◆ EXERCISE OBJECTIVE: Search the data below for the word "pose" and report how many lines contain it, with no added words.

_ _ _ _

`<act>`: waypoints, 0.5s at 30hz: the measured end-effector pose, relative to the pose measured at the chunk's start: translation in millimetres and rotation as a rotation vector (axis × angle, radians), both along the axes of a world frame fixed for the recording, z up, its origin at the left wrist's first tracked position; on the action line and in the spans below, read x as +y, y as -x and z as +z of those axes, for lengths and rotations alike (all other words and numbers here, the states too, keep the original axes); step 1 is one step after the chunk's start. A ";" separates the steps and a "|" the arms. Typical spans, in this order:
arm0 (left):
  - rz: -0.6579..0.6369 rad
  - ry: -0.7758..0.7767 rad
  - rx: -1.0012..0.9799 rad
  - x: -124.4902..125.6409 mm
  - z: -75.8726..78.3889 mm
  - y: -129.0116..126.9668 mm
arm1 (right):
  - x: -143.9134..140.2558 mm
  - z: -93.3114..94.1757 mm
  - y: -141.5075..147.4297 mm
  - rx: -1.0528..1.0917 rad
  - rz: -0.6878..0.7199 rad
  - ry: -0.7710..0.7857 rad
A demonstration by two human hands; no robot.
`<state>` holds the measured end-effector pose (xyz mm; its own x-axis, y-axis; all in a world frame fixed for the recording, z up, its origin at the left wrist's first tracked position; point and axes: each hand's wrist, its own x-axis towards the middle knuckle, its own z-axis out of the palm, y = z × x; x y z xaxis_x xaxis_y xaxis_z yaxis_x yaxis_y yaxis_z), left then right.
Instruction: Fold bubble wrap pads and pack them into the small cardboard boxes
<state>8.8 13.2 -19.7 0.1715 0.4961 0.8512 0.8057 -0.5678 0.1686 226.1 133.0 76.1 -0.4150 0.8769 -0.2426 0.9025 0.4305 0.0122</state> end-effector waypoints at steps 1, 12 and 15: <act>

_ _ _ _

◆ TASK SOLUTION: 2